Exercise requirements
In the entries below, which lines run from the one containing "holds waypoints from" to the one containing "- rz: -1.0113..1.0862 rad"? Copy exactly those lines, ends included, and no others.
■ ■ ■ ■
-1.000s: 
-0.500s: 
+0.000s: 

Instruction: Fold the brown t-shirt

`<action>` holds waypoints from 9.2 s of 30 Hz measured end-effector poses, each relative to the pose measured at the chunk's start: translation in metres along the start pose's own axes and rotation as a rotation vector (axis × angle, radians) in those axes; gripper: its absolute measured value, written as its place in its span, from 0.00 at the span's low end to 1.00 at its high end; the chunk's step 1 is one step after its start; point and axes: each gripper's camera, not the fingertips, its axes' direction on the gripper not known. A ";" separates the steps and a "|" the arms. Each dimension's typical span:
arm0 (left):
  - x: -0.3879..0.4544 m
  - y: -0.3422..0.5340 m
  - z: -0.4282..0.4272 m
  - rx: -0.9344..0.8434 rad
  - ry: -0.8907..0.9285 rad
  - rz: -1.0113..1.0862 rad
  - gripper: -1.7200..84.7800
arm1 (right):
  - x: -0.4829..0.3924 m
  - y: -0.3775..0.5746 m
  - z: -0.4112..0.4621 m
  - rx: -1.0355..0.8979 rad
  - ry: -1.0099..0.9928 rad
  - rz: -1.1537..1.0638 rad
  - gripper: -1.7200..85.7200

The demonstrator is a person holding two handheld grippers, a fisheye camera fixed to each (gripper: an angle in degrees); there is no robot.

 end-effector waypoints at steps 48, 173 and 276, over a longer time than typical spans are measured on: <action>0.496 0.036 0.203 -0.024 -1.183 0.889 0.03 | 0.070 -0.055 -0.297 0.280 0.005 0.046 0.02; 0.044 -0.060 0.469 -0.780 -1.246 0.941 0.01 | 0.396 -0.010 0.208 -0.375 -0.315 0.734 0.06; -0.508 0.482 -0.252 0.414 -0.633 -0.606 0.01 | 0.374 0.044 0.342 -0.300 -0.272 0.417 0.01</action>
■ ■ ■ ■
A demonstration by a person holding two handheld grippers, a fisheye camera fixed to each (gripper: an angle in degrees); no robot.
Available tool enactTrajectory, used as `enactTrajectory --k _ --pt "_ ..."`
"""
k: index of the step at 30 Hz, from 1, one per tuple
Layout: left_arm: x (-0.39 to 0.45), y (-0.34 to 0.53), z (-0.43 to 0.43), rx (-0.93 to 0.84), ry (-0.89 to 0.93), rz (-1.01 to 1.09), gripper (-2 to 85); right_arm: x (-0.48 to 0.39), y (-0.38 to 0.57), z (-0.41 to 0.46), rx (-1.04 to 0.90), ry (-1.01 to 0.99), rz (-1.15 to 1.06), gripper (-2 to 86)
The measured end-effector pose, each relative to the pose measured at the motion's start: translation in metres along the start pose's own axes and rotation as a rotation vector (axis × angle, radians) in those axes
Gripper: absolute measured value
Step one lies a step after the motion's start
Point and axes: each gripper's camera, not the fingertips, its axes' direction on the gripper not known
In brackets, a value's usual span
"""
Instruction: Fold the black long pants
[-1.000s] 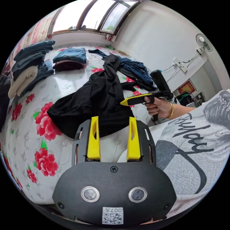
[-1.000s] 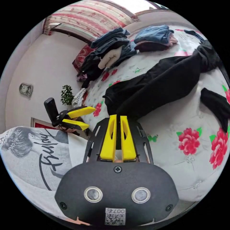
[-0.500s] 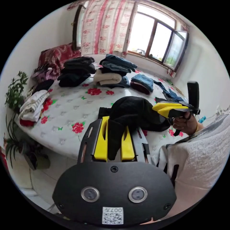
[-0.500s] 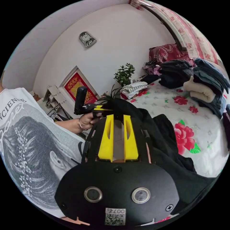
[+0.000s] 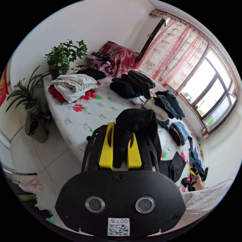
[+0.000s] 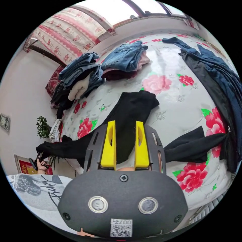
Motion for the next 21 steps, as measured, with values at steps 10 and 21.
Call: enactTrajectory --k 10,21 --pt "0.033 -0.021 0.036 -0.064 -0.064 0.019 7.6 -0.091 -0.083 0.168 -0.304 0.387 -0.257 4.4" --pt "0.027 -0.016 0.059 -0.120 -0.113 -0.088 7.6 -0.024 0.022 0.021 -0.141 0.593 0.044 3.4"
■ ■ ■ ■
Your solution
`<action>` holds waypoints from 9.2 s of 30 Hz measured end-effector poses, each relative to the pose measured at the chunk's start: translation in metres along the start pose's own axes and rotation as a rotation vector (axis × angle, radians) in those axes; gripper: its absolute measured value, written as its place in its span, from 0.00 at the span's low end to 1.00 at its high end; the chunk's step 1 is one step after its start; point and axes: each gripper's camera, not the fingertips, its axes' direction on the gripper not known. A ";" separates the steps and a "|" the arms. Each dimension's typical span:
arm0 (left):
  - x: -0.3879..0.4544 m
  - y: -0.3422..0.5340 m
  - z: -0.4282..0.4272 m
  - rx: -0.9344..0.8434 rad
  - ry: -0.8907..0.9285 rad
  - rz: -1.0113..1.0862 rad

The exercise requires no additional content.